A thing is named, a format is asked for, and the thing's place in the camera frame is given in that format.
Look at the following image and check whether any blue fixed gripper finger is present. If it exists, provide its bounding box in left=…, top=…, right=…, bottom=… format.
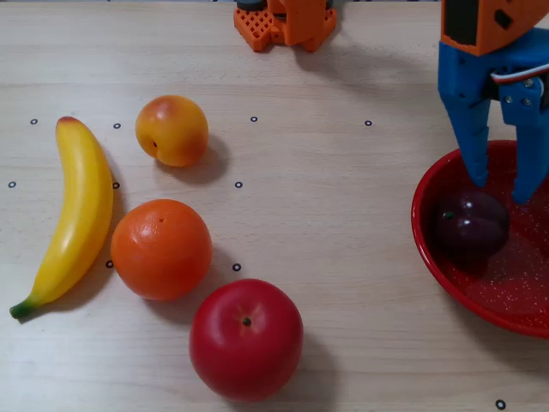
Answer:
left=445, top=100, right=492, bottom=189

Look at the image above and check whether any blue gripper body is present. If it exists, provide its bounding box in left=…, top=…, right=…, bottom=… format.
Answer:
left=437, top=27, right=549, bottom=109

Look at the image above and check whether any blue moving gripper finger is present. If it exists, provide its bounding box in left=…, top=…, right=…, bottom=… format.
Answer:
left=498, top=76, right=549, bottom=205

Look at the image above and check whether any dark purple plum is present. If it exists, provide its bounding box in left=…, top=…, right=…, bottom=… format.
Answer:
left=436, top=191, right=512, bottom=267

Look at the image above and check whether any orange robot base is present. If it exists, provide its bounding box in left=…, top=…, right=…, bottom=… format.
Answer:
left=233, top=0, right=338, bottom=53

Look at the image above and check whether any red speckled bowl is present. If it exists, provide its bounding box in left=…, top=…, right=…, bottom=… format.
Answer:
left=410, top=140, right=549, bottom=340

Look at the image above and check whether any yellow orange peach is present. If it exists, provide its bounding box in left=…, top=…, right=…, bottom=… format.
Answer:
left=135, top=94, right=210, bottom=167

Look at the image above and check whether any red apple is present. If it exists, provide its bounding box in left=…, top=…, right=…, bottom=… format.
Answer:
left=189, top=278, right=305, bottom=403

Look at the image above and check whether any orange fruit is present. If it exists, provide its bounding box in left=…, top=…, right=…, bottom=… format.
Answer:
left=110, top=198, right=214, bottom=300

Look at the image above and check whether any yellow banana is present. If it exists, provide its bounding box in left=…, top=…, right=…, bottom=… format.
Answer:
left=9, top=115, right=115, bottom=321

-------------------------

■ What to produce ■
Omit the pictures. Transcribe every record exactly.

■ Solution for this task ■
A thing is named, a format is asked for, and the thing's place in the camera frame is given in that format.
Look at the following image and check whether any blue fixed gripper finger is present. If it exists, provide its bounding box in left=…, top=…, right=…, bottom=… format.
Answer:
left=445, top=100, right=492, bottom=189

Look at the image above and check whether any blue gripper body is present. If it exists, provide its bounding box in left=…, top=…, right=…, bottom=… format.
Answer:
left=437, top=27, right=549, bottom=109

Look at the image above and check whether any blue moving gripper finger is present. If it exists, provide its bounding box in left=…, top=…, right=…, bottom=… format.
Answer:
left=498, top=76, right=549, bottom=205

Look at the image above and check whether any dark purple plum is present. If it exists, provide its bounding box in left=…, top=…, right=…, bottom=… format.
Answer:
left=436, top=191, right=512, bottom=267

Look at the image above and check whether any orange robot base is present. If it exists, provide its bounding box in left=…, top=…, right=…, bottom=… format.
Answer:
left=233, top=0, right=338, bottom=53

Look at the image above and check whether any red speckled bowl is present. If it exists, provide its bounding box in left=…, top=…, right=…, bottom=… format.
Answer:
left=410, top=140, right=549, bottom=340

Look at the image above and check whether any yellow orange peach is present. If it exists, provide its bounding box in left=…, top=…, right=…, bottom=… format.
Answer:
left=135, top=94, right=210, bottom=167

Look at the image above and check whether any red apple is present. If it exists, provide its bounding box in left=…, top=…, right=…, bottom=… format.
Answer:
left=189, top=278, right=305, bottom=403

Look at the image above and check whether any orange fruit is present. If it exists, provide its bounding box in left=…, top=…, right=…, bottom=… format.
Answer:
left=110, top=198, right=214, bottom=300

Look at the image above and check whether any yellow banana is present. If it exists, provide its bounding box in left=…, top=…, right=…, bottom=… format.
Answer:
left=9, top=115, right=115, bottom=321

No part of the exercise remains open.